What this task involves:
Write out the listing below again, precisely as it is given.

Dataset content:
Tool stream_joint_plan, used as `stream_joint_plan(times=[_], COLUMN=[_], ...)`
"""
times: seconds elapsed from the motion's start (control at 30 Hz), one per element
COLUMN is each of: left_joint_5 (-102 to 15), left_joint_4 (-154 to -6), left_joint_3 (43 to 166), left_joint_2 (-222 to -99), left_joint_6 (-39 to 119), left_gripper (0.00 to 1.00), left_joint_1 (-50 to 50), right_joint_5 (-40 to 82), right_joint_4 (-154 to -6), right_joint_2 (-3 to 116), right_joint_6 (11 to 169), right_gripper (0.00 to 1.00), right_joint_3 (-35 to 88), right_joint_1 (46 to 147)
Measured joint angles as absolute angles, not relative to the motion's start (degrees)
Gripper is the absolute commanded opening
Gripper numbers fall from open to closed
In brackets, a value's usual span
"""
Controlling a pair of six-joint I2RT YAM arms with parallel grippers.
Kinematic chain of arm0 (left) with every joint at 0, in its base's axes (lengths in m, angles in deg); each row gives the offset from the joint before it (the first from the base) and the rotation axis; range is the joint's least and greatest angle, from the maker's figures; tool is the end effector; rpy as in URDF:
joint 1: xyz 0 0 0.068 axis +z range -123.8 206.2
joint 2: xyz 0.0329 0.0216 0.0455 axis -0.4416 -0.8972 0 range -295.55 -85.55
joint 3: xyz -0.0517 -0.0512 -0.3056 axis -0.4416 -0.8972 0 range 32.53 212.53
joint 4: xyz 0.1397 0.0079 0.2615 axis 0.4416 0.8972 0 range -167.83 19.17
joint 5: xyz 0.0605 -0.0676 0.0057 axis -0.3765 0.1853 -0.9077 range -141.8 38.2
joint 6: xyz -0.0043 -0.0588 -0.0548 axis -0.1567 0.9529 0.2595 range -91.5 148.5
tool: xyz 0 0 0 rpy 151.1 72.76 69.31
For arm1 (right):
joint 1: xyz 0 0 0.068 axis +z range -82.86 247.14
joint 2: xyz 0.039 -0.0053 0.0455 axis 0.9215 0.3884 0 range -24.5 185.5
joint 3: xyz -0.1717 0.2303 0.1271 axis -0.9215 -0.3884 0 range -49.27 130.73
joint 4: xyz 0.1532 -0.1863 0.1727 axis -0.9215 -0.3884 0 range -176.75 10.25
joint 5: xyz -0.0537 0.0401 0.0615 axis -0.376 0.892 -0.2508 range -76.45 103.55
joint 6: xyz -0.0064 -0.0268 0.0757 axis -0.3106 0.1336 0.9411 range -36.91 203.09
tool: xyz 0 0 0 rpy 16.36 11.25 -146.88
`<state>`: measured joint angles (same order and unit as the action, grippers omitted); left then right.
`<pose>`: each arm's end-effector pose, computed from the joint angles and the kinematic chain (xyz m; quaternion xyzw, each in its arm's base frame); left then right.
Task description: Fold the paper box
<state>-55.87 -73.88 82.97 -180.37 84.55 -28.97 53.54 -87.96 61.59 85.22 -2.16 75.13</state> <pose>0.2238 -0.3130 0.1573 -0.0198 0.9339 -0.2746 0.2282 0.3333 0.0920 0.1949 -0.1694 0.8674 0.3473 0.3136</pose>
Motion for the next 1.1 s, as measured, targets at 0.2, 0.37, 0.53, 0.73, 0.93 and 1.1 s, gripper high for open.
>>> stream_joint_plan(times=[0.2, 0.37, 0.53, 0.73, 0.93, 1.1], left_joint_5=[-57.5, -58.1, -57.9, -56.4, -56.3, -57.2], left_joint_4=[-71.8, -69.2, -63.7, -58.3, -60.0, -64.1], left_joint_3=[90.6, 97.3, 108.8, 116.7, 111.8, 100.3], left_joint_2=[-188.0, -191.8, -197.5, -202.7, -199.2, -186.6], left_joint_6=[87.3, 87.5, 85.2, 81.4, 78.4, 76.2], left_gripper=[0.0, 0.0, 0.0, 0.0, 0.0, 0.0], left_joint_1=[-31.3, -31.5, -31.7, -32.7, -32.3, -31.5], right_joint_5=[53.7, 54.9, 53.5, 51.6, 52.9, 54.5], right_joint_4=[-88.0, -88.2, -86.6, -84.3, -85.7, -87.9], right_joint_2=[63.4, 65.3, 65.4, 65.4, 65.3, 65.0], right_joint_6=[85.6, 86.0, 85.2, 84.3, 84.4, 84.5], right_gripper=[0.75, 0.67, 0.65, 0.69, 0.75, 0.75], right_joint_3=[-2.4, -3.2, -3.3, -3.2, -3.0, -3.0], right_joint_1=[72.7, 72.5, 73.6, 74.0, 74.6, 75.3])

Answer space:
Tool stream_joint_plan, used as `stream_joint_plan(times=[_], COLUMN=[_], ...)`
"""
times: seconds elapsed from the motion's start (control at 30 Hz), one per element
COLUMN is each of: left_joint_5 (-102 to 15), left_joint_4 (-154 to -6), left_joint_3 (43 to 166), left_joint_2 (-222 to -99), left_joint_6 (-39 to 119), left_gripper (0.00 to 1.00), left_joint_1 (-50 to 50), right_joint_5 (-40 to 82), right_joint_4 (-154 to -6), right_joint_2 (-3 to 116), right_joint_6 (11 to 169), right_gripper (0.00 to 1.00), right_joint_3 (-35 to 88), right_joint_1 (46 to 147)
Measured joint angles as absolute angles, not relative to the motion's start (degrees)
Gripper is the absolute commanded opening
Gripper numbers fall from open to closed
In brackets, a value's usual span
"""
Controlling a pair of six-joint I2RT YAM arms with parallel grippers.
Kinematic chain of arm0 (left) with every joint at 0, in its base's axes (lengths in m, angles in deg); each row gives the offset from the joint before it (the first from the base) and the rotation axis; range is the joint's least and greatest angle, from the maker's figures; tool is the end effector; rpy as in URDF:
joint 1: xyz 0 0 0.068 axis +z range -123.8 206.2
joint 2: xyz 0.0329 0.0216 0.0455 axis -0.4416 -0.8972 0 range -295.55 -85.55
joint 3: xyz -0.0517 -0.0512 -0.3056 axis -0.4416 -0.8972 0 range 32.53 212.53
joint 4: xyz 0.1397 0.0079 0.2615 axis 0.4416 0.8972 0 range -167.83 19.17
joint 5: xyz 0.0605 -0.0676 0.0057 axis -0.3765 0.1853 -0.9077 range -141.8 38.2
joint 6: xyz -0.0043 -0.0588 -0.0548 axis -0.1567 0.9529 0.2595 range -91.5 148.5
tool: xyz 0 0 0 rpy 151.1 72.76 69.31
For arm1 (right):
joint 1: xyz 0 0 0.068 axis +z range -82.86 247.14
joint 2: xyz 0.039 -0.0053 0.0455 axis 0.9215 0.3884 0 range -24.5 185.5
joint 3: xyz -0.1717 0.2303 0.1271 axis -0.9215 -0.3884 0 range -49.27 130.73
joint 4: xyz 0.1532 -0.1863 0.1727 axis -0.9215 -0.3884 0 range -176.75 10.25
joint 5: xyz -0.0537 0.0401 0.0615 axis -0.376 0.892 -0.2508 range -76.45 103.55
joint 6: xyz -0.0064 -0.0268 0.0757 axis -0.3106 0.1336 0.9411 range -36.91 203.09
tool: xyz 0 0 0 rpy 16.36 11.25 -146.88
`<state>`: measured joint angles (same order and unit as the action, grippers omitted); left then right.
`<pose>`: each arm's end-effector pose, computed from the joint angles and the kinematic chain (xyz m; quaternion xyzw, each in its arm's base frame); left then right.
Task description: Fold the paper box
<state>-55.87 -73.88 82.97 -180.37 84.55 -28.97 53.54 -87.96 61.59 85.22 -2.16 75.13</state> <pose>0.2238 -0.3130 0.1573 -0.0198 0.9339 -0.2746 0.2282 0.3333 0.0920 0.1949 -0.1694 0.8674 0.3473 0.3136</pose>
Motion for the next 1.1 s, as measured, targets at 0.2, 0.37, 0.53, 0.73, 0.93 and 1.1 s, gripper high for open.
>>> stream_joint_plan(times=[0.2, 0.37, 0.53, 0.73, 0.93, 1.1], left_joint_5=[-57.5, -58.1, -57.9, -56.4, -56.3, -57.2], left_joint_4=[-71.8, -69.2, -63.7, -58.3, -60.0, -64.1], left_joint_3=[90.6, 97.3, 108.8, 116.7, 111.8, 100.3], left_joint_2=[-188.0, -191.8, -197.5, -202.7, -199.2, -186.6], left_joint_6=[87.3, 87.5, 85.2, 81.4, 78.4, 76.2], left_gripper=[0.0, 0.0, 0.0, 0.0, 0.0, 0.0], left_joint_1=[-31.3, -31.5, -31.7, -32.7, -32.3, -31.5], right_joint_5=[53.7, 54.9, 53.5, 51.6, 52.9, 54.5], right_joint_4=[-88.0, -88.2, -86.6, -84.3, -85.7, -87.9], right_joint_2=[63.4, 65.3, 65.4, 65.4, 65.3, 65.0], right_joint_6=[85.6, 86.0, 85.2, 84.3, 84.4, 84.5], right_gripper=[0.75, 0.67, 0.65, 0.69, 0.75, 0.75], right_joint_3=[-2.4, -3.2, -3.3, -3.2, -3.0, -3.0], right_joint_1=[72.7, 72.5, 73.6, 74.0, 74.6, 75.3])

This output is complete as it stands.